▸ Directions for this task
For this exercise, write out exactly the lines of the material from the one containing "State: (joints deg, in" through the end, both ends included, and nothing more.

▸ Recorded information

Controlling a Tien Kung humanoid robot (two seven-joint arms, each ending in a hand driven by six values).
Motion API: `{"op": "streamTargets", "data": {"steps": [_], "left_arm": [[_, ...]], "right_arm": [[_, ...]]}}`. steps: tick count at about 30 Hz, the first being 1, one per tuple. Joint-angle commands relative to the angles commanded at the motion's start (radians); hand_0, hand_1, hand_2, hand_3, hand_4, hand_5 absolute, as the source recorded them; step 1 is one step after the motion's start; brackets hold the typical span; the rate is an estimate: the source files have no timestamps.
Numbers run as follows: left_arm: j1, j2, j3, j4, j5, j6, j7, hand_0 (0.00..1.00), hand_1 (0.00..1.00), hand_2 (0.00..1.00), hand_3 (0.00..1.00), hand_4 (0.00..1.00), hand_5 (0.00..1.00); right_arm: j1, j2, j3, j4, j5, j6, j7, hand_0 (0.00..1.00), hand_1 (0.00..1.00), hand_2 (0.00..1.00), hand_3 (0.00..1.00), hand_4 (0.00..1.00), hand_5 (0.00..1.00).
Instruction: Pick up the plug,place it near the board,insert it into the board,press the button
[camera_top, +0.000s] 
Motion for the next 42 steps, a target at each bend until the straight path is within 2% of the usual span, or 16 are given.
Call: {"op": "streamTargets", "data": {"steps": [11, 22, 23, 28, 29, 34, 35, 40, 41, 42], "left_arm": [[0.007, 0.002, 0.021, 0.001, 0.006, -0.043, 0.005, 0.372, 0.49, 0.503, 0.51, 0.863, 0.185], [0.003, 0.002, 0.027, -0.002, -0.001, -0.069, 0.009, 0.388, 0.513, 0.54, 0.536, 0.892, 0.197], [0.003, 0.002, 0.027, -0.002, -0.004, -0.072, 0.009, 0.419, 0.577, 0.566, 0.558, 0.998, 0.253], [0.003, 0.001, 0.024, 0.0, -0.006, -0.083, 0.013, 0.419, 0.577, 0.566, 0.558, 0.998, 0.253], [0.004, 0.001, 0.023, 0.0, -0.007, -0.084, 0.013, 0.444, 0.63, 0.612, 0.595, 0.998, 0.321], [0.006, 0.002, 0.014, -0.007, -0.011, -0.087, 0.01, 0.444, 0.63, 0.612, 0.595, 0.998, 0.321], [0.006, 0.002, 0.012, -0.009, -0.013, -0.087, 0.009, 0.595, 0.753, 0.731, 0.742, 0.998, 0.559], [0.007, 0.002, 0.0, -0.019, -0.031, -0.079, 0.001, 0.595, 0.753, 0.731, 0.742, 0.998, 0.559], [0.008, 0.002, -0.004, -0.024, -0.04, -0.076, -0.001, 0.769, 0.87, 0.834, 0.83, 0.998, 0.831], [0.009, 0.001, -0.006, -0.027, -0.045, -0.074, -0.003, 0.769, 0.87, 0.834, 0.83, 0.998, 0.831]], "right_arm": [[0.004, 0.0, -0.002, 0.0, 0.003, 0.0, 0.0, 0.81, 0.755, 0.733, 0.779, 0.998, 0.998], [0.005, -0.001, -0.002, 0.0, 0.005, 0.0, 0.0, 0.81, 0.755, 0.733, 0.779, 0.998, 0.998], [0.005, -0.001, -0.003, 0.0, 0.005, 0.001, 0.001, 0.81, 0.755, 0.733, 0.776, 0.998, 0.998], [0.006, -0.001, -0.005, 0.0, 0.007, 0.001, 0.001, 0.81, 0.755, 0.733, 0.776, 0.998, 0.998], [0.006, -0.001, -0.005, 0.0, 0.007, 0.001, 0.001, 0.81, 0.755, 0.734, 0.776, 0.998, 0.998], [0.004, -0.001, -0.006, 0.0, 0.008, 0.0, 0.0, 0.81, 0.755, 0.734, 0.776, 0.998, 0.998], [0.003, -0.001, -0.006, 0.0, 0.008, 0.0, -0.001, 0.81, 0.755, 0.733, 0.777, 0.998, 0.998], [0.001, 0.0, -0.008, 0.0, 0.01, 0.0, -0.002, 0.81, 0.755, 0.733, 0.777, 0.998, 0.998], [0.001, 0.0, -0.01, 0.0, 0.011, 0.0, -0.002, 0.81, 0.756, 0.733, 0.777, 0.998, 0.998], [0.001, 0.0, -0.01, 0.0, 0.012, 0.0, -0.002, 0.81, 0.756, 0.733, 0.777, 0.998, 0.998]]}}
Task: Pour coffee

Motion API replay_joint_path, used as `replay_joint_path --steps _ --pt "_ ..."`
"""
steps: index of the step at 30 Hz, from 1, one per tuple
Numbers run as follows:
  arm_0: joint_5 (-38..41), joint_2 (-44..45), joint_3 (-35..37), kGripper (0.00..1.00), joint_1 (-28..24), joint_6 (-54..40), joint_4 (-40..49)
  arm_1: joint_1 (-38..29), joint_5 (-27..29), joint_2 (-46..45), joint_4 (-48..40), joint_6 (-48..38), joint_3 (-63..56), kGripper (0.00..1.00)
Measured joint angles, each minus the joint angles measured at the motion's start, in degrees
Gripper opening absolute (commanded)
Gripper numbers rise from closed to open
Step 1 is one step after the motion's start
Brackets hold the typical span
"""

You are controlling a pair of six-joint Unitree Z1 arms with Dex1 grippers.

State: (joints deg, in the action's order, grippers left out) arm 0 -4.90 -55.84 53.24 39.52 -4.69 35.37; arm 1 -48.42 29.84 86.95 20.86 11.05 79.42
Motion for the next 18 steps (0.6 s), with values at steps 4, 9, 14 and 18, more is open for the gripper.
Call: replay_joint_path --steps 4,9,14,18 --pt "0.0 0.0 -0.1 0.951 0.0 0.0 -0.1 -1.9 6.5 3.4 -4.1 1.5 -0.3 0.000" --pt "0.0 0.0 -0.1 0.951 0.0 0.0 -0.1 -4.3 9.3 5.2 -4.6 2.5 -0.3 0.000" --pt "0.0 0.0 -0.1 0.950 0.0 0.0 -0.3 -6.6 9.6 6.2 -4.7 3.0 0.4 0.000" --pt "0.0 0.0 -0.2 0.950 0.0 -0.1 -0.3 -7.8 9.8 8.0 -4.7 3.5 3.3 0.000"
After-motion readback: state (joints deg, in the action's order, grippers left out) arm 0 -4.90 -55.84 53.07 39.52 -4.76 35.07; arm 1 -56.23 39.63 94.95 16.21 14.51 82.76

▸ Your solution
State: (joints deg, in the action's order, grippers left out) arm 0 -4.90 -55.84 53.24 39.52 -4.69 35.37; arm 1 -48.42 29.84 86.95 20.86 11.05 79.42
Motion for the next 18 steps (0.6 s), with values at steps 4, 9, 14 and 18, more is open for the gripper.
Call: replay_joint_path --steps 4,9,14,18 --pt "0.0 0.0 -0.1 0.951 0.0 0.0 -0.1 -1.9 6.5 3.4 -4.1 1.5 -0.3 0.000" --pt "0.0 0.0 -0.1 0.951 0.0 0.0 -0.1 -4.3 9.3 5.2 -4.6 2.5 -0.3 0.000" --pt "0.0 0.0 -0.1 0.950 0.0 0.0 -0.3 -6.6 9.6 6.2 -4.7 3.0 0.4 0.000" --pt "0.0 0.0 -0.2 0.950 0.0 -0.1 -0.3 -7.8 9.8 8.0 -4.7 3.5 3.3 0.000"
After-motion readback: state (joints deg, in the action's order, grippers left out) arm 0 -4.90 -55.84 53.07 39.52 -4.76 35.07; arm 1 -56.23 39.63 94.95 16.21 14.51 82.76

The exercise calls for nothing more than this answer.